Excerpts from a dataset
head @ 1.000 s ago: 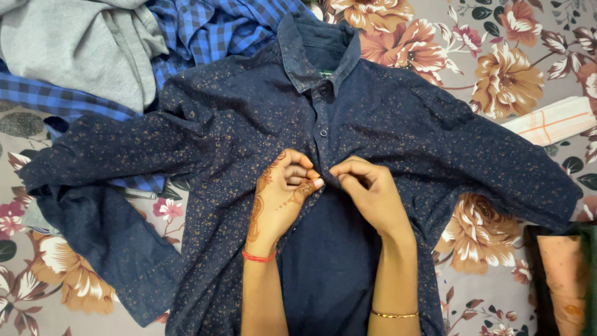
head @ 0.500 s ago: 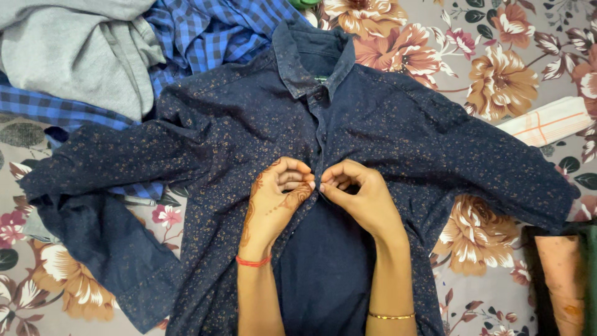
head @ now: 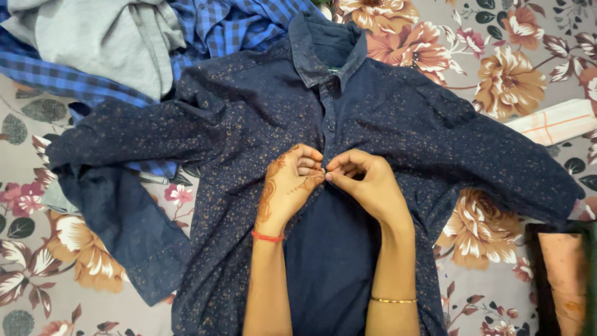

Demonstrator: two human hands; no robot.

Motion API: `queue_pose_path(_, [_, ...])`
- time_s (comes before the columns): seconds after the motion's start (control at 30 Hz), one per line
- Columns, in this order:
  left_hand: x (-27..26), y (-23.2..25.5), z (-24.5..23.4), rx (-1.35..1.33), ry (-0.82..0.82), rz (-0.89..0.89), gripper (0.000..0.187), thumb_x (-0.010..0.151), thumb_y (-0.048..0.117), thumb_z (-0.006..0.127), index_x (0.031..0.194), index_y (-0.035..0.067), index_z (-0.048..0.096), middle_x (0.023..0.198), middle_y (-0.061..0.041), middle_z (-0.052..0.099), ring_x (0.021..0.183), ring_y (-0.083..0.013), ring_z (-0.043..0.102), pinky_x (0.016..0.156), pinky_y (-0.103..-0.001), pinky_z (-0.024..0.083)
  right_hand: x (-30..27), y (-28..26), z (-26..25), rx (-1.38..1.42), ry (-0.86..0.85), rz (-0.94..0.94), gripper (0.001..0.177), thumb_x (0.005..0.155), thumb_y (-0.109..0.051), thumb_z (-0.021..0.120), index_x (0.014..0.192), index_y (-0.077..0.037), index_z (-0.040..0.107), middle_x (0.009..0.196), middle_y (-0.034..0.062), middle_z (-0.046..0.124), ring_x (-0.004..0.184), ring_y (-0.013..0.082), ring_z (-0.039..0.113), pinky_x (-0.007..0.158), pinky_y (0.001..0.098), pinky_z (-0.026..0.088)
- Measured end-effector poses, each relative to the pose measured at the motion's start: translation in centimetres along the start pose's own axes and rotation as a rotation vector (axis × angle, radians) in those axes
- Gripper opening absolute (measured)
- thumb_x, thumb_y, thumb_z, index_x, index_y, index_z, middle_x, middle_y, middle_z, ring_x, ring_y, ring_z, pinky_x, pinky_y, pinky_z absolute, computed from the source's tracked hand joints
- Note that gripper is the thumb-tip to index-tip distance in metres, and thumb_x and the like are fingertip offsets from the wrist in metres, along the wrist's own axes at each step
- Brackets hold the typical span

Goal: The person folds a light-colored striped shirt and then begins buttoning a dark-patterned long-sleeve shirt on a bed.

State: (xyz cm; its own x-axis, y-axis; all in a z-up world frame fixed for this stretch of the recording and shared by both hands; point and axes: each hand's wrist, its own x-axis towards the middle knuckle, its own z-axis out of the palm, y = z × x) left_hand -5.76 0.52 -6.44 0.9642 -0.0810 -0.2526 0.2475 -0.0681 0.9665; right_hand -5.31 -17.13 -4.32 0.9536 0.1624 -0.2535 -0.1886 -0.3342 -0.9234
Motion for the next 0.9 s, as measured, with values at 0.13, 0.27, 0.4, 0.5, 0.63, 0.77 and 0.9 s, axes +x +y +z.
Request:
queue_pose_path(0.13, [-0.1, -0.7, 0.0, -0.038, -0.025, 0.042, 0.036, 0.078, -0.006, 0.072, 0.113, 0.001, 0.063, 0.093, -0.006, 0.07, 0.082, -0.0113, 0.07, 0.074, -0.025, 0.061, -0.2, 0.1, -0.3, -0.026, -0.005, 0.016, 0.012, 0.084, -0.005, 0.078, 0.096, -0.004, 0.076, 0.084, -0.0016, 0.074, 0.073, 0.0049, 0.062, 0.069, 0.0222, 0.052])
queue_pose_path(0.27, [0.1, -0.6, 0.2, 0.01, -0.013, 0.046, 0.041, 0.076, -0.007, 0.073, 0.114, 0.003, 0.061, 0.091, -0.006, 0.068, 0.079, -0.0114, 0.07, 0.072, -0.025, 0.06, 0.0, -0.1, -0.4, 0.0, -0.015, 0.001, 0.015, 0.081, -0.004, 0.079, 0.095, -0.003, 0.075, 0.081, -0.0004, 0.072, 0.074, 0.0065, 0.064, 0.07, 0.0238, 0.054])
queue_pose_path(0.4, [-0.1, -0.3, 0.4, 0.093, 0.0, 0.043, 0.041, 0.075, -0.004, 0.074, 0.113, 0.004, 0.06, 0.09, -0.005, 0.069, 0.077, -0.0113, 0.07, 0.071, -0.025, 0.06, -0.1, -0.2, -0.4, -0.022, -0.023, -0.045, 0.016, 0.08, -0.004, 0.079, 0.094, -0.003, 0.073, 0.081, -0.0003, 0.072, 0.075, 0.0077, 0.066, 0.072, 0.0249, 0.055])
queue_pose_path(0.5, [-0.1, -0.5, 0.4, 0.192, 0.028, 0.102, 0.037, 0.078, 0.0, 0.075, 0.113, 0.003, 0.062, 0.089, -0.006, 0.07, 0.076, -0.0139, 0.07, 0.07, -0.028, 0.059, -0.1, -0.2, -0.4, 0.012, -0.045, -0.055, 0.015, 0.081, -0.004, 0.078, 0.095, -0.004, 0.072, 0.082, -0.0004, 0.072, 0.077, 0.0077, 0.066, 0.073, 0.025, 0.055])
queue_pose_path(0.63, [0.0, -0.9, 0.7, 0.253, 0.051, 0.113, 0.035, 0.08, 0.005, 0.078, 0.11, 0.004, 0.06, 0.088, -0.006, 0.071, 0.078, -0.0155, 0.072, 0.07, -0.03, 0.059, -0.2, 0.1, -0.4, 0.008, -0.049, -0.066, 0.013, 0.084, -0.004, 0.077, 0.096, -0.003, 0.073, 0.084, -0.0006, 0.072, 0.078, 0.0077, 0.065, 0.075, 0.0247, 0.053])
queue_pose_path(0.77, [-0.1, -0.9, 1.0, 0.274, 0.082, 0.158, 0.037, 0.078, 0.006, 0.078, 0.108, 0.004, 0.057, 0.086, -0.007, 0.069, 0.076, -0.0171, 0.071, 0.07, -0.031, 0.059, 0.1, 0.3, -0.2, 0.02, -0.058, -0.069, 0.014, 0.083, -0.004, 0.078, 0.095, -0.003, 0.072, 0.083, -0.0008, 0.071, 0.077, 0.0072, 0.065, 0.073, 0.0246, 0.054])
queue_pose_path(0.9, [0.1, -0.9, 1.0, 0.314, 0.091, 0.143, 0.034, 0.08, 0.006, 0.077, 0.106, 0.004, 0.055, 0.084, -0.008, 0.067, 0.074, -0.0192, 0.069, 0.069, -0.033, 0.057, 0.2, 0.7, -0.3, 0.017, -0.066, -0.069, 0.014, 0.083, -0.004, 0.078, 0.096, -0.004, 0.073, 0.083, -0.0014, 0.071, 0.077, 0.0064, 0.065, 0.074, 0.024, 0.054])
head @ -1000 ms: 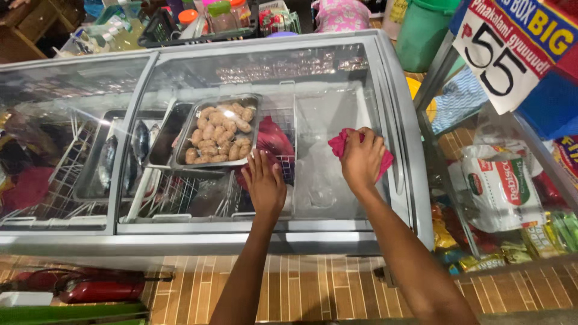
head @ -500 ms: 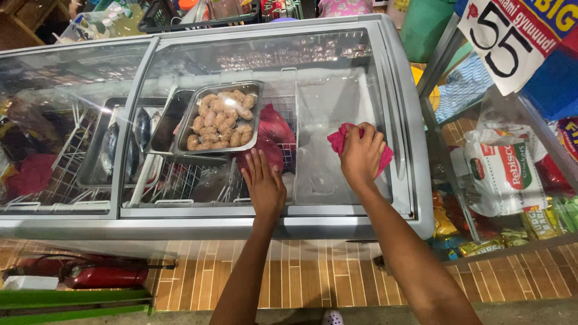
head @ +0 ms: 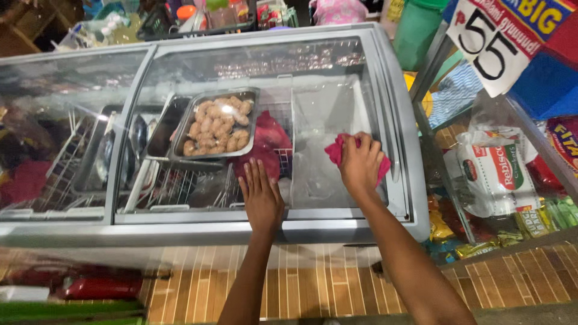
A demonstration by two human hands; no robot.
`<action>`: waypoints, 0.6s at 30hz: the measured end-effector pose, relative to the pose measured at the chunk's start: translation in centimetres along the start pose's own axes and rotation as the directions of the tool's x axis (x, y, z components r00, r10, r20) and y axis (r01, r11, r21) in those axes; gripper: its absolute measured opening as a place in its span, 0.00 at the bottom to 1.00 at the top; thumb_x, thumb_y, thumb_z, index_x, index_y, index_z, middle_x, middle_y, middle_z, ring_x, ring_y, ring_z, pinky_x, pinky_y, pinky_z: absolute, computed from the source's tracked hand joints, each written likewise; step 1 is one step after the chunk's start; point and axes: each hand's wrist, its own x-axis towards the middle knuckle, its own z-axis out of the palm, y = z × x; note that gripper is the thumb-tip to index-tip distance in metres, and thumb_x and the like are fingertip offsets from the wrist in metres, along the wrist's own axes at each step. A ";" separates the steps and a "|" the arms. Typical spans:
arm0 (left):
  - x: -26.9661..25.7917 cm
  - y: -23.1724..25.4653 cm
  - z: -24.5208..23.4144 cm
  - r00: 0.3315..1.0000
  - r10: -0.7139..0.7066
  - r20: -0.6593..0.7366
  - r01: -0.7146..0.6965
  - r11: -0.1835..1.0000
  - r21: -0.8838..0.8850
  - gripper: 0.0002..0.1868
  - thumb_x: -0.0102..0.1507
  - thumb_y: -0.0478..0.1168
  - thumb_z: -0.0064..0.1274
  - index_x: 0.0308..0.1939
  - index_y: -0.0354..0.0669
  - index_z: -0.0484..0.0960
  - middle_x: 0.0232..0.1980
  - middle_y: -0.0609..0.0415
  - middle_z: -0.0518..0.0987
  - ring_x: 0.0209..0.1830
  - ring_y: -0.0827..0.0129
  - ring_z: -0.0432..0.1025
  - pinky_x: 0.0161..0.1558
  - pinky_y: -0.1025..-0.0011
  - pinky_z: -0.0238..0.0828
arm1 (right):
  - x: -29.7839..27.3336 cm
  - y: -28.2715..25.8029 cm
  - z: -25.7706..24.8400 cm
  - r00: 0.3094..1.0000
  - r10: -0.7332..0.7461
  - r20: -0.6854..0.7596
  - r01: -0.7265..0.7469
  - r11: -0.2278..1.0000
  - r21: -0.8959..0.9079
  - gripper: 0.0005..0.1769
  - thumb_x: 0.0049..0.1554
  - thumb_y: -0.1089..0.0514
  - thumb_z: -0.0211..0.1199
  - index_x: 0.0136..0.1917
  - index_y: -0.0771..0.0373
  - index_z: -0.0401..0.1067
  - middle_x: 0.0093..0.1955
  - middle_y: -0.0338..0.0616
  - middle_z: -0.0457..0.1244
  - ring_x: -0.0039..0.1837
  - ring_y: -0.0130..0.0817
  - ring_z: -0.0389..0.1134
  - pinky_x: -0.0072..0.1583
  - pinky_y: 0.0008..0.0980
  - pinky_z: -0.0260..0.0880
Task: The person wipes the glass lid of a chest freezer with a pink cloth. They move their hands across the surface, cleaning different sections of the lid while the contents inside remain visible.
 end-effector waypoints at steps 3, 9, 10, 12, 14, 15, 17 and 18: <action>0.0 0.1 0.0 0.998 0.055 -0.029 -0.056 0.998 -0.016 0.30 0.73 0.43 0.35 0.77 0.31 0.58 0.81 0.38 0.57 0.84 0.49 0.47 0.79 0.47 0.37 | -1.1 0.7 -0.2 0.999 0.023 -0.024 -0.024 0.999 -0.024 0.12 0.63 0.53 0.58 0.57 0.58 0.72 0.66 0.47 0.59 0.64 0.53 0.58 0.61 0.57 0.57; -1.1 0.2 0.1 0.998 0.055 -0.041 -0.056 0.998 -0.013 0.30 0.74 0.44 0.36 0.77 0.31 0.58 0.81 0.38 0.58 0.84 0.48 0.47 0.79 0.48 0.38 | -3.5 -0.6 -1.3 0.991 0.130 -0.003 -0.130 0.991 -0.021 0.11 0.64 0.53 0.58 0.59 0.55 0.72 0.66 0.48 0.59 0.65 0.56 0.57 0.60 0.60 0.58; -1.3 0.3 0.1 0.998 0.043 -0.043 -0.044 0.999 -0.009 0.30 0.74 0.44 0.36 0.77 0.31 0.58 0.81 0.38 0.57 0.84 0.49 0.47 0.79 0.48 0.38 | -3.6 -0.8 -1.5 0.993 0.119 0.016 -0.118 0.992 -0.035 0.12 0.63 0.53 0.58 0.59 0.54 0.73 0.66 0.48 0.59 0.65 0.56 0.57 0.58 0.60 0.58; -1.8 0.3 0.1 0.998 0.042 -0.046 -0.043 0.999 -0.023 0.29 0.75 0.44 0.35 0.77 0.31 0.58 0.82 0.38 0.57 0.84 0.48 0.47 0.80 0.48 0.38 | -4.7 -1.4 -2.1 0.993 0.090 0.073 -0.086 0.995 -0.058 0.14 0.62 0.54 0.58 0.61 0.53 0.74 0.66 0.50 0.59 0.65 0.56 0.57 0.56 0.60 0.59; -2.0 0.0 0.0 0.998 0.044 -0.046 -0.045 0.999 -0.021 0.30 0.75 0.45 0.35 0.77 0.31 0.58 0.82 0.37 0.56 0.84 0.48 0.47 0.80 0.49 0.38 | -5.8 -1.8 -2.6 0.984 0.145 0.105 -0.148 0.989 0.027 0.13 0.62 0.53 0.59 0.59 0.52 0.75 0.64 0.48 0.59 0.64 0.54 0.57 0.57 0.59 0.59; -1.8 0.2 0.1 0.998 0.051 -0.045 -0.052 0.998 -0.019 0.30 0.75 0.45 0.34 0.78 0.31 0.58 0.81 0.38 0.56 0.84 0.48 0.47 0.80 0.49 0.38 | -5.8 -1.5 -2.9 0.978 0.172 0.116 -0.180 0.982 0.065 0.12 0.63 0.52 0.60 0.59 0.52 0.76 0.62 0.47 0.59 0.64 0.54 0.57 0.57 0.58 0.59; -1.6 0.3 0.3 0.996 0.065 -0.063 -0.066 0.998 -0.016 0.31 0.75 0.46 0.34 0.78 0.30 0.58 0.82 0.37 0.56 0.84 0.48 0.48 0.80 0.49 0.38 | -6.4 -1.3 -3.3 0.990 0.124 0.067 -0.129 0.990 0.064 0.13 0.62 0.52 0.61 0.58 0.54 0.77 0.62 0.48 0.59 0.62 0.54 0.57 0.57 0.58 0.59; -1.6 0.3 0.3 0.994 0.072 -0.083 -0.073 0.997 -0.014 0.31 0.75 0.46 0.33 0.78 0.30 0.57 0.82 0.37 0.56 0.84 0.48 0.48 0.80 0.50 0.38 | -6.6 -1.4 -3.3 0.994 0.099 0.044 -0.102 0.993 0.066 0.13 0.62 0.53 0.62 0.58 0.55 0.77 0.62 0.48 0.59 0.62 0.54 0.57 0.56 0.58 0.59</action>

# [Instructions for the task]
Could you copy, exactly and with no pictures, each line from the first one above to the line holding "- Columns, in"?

# [Answer space]
head @ 1.000 s ago: 
head @ 0.500 s ago: 
head @ now: 

Demonstrator: two human hands; no robot.

Motion API: `queue_pose_path(_, [_, ...])`
- time_s (comes before the columns): seconds after the motion's start (control at 30 Hz), one per line
- Columns, in this order:

The exercise is complete as it stands.